### DIRECTIONS
Provide only the number of lines in the data below that contain the string "small".

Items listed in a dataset
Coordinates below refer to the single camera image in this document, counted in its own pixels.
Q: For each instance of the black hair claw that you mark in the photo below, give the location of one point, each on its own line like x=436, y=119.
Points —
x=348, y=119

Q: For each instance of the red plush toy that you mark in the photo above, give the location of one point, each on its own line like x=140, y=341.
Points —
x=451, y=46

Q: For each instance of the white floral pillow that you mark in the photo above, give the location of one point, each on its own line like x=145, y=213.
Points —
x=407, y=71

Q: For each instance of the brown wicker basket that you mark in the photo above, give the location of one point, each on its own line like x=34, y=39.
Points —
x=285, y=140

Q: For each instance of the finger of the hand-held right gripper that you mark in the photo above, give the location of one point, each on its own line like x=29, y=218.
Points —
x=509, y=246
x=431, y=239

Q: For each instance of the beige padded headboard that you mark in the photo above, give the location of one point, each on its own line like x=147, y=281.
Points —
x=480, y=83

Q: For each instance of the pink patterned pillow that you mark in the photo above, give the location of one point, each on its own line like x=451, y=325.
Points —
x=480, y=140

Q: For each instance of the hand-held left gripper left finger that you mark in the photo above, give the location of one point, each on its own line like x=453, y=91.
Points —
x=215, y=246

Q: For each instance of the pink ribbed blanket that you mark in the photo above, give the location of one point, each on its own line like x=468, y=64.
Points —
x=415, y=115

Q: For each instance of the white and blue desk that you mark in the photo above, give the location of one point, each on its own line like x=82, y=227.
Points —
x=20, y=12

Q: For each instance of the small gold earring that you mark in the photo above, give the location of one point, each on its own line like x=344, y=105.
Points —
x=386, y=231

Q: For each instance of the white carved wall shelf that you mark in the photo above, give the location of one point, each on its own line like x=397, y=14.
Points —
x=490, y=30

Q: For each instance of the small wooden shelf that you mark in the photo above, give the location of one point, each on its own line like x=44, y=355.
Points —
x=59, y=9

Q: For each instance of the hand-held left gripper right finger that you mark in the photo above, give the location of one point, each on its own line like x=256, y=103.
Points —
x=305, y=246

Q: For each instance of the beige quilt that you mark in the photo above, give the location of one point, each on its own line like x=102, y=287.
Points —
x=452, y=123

...

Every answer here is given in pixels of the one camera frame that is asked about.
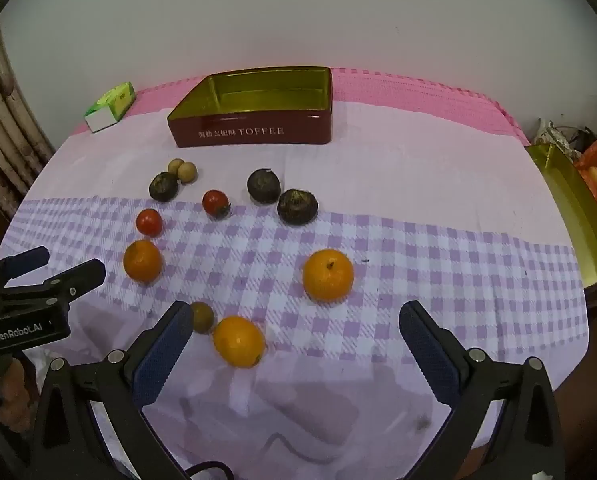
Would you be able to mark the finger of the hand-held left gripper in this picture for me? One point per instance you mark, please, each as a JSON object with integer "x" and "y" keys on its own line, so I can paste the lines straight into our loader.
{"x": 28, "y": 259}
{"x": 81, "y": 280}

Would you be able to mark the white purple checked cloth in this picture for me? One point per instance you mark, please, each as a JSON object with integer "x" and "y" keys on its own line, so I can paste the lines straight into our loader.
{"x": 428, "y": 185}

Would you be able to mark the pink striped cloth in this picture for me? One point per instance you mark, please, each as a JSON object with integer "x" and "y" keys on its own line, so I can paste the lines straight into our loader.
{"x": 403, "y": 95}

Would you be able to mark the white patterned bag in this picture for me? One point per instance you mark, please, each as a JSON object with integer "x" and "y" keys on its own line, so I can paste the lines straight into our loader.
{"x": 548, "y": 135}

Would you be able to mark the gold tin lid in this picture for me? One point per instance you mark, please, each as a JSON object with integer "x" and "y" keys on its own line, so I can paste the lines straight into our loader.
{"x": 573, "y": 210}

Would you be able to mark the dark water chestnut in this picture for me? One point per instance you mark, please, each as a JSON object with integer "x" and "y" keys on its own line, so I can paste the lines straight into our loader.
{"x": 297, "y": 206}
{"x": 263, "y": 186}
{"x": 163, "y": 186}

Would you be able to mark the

---

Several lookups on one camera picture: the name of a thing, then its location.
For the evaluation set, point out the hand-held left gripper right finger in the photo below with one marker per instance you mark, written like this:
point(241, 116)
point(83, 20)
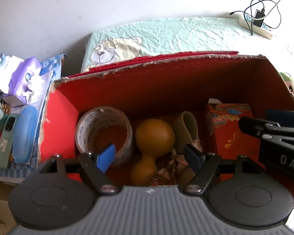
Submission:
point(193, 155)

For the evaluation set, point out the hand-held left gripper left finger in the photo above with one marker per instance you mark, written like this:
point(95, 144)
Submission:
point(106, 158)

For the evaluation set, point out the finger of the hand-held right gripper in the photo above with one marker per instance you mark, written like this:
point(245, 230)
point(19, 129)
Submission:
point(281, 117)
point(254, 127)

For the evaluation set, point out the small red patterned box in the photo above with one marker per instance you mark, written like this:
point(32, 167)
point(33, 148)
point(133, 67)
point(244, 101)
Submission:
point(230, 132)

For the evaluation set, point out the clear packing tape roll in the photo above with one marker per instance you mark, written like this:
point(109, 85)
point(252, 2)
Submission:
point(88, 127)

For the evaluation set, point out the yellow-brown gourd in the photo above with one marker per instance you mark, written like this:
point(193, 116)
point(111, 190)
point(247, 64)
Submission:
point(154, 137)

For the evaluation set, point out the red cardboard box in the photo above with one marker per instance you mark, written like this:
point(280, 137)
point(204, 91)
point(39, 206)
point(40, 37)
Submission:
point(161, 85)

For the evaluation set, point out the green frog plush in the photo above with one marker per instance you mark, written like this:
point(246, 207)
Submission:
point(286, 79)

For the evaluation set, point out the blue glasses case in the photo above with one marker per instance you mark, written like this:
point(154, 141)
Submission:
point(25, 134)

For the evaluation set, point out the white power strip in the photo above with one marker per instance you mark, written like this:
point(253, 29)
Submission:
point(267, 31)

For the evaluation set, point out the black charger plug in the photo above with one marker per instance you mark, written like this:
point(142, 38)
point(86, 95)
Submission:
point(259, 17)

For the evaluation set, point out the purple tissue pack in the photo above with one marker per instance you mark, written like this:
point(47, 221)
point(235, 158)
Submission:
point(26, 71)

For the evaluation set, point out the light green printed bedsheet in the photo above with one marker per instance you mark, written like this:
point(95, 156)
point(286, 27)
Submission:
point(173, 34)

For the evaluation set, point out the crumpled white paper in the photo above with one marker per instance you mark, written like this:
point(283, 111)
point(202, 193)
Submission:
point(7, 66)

### WORKED SOLUTION
3